Embodiment 2B:The preparation of the functionalized multi-walled carbon nanotube of vinyl silanes (MWCNT)

150mL H are added in MWCNT (0.5g)₂SO₄(98%) it in, is then ultrasonically treated 30 minutes in room temperature.50mL is dense HNO₃It is slowly added in solution, and is vigorously stirred 30 minutes in room temperature.80 DEG C are heated the mixture to, is kept for 1 hour.Hereafter, Mixture is cooled to room temperature, Milli-Q water is used in combination slowly to dilute.Mixture is filtered, is used in combination methanol and distilled water by 0.2 μm filter paper washs 4 times.After being dried in vacuo filtrate, the MWCNT (MWCNT-OH) of hydroxy-functional is obtained.

The MWCNT (0.05g) of hydroxy-functional produced as described above is dispersed in 40mL by being ultrasonically treated 10 minutes In toluene.After excessive trimethoxy (vinyl) silane is added, by suspension in N₂Under in 100 DEG C flow back 6 hours.Reaction Afterwards, gained filtrate is washed repeatedly with methanol, to remove remaining trimethoxy (vinyl) silane.The solid product of acquisition is existed Dried overnight under vacuum.
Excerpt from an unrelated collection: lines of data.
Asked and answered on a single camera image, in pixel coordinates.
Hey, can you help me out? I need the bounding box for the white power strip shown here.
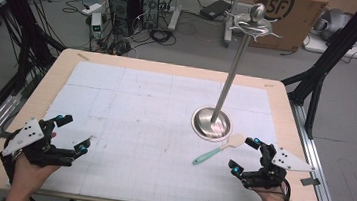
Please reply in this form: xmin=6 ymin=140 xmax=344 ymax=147
xmin=81 ymin=1 xmax=104 ymax=18

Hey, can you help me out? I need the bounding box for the grey rounded appliance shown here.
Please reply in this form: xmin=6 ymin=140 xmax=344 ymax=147
xmin=311 ymin=5 xmax=354 ymax=44

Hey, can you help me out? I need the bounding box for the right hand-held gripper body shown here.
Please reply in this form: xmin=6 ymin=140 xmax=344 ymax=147
xmin=241 ymin=141 xmax=318 ymax=196

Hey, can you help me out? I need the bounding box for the white gridded mat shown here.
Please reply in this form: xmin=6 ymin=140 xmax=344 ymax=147
xmin=35 ymin=57 xmax=286 ymax=201

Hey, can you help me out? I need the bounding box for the coiled black cable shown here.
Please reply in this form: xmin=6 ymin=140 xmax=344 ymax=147
xmin=147 ymin=26 xmax=176 ymax=47

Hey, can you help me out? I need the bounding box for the person's left hand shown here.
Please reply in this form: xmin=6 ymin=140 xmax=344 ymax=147
xmin=4 ymin=153 xmax=63 ymax=201

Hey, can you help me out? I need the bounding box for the brown cardboard box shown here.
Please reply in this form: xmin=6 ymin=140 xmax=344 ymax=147
xmin=238 ymin=0 xmax=331 ymax=56

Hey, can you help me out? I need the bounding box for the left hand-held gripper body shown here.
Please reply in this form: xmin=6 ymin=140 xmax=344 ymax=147
xmin=0 ymin=112 xmax=82 ymax=172

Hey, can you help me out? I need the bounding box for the small white device with display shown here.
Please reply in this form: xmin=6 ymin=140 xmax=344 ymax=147
xmin=89 ymin=11 xmax=105 ymax=40

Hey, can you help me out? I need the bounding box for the white flat board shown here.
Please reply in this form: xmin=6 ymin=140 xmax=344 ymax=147
xmin=301 ymin=32 xmax=357 ymax=60

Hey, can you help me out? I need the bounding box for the black tape piece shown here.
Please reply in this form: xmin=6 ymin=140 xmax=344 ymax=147
xmin=299 ymin=176 xmax=322 ymax=189

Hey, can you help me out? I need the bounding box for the person's right hand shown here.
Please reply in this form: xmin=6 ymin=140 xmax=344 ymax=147
xmin=250 ymin=185 xmax=292 ymax=201

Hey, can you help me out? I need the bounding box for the wooden spoon with teal handle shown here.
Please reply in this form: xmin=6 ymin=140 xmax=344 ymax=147
xmin=192 ymin=129 xmax=246 ymax=170

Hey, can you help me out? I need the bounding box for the black metal frame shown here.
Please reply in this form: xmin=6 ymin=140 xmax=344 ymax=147
xmin=275 ymin=0 xmax=357 ymax=144
xmin=0 ymin=0 xmax=71 ymax=101

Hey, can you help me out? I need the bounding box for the black computer tower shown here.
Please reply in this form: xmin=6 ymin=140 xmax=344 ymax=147
xmin=104 ymin=0 xmax=145 ymax=38
xmin=137 ymin=0 xmax=162 ymax=31

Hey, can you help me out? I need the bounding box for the flat black device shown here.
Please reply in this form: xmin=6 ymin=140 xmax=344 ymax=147
xmin=198 ymin=0 xmax=233 ymax=22

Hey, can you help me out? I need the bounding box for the tall metal rack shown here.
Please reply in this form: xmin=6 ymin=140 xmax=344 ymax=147
xmin=188 ymin=0 xmax=285 ymax=149

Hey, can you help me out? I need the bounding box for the white stand leg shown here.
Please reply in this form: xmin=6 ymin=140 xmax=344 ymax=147
xmin=222 ymin=0 xmax=244 ymax=50
xmin=167 ymin=0 xmax=183 ymax=32
Embodiment 2C:The preparation of the functionalized clay of vinyl silanes

By clay (5.0g) and 1,2.5 or 3.5M H₂SO₄Solution (100mL) mixes.By gained suspension in 80 ± 2 DEG C Continuously stir lower heating 2 hours.After acid activation, precipitation is filtered and thoroughly washed with distilled water, until filtrate not sulfur-bearing Acid ion (uses BaCl₂Solution testing).Then, the clay of acid activation is suspended in the concentration of 10g/L in toluene, and by institute Trimethoxy (vinyl) silane of requirement is introduced into reaction flask, and mixture is flowed back 6 hours.Grafting clay is filtered, It is fully washed with toluene to remove excessive silane, and is dried overnight in 40 DEG C of vacuum drying oven, then used.Fig. 3 is (a) The image of original clay and the functionalized clay of (b) vinyl silanes in (A) water and (B) THF, and show in vinyl Changes in solubility of the clay in water and THF before and after silane treatment.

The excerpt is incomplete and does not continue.